TASK PROMPT: Go through the listing below and output exactly the line with "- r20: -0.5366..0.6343", the line with "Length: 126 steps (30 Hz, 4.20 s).", and each line between; omit the rest.

DATASET CONTENT:

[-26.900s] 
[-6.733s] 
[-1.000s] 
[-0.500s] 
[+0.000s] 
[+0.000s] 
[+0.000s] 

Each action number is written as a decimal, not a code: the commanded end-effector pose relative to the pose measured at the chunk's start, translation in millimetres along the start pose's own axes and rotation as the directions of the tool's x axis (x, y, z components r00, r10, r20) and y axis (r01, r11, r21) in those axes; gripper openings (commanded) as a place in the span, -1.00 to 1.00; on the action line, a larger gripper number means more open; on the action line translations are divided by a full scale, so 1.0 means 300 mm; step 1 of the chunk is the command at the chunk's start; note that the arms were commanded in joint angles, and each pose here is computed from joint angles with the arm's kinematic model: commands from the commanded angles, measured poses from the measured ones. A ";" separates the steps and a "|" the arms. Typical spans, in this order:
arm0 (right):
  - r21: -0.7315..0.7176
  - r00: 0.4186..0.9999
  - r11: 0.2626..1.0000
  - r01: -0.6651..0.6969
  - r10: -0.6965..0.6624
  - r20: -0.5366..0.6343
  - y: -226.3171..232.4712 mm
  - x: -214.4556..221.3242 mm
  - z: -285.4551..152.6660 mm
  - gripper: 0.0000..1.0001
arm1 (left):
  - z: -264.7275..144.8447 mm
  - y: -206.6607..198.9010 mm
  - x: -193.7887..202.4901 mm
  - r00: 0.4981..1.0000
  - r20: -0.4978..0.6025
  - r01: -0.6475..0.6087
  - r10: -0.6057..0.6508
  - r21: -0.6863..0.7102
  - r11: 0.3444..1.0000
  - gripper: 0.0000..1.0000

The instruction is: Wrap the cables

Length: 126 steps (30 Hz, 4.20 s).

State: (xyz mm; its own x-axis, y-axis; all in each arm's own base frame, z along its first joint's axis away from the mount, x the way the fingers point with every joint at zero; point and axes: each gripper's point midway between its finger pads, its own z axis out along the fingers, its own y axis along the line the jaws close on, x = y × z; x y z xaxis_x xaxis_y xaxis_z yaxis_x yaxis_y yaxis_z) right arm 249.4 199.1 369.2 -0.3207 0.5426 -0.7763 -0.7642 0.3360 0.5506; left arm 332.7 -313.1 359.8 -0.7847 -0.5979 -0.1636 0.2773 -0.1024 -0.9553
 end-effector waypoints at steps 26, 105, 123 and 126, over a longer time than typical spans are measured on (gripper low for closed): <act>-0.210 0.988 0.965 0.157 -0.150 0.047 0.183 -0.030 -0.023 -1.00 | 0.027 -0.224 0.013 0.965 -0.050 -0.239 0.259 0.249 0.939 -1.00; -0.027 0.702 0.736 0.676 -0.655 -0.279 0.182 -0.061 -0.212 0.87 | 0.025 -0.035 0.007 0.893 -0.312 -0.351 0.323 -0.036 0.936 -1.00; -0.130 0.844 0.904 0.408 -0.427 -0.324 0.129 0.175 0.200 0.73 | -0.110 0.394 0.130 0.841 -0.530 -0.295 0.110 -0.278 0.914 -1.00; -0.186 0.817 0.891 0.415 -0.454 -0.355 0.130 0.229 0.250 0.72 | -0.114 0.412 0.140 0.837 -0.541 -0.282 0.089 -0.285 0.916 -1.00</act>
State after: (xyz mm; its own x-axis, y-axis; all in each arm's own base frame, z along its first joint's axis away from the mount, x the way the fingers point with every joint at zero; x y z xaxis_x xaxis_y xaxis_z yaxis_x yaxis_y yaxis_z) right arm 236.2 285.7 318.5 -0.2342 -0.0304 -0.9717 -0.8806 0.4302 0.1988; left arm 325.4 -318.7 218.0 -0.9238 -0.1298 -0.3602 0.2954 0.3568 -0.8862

SOLUTION FOR THIS PROBLEM:
  - r20: -0.5366..0.6343
  - y: -226.3171..232.4712 mm
  - x: -214.4556..221.3242 mm
  - z: -285.4551..152.6660 mm
  - gripper: 0.0000..1.0001
arm1 (left):
  - z: -264.7275..144.8447 mm
  - y: -206.6607..198.9010 mm
  - x: -193.7887..202.4901 mm
  - r00: 0.4981..1.0000
  - r20: -0.4978..0.6025
  - r01: -0.6475..0.6087
  - r10: -0.6057..0.6508
  - r21: -0.6863..0.7102
  - r11: 0.3444..1.0000
  - gripper: 0.0000..1.0000

The instruction is: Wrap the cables

Length: 126 steps (30 Hz, 4.20 s).

The exercise contains nothing more.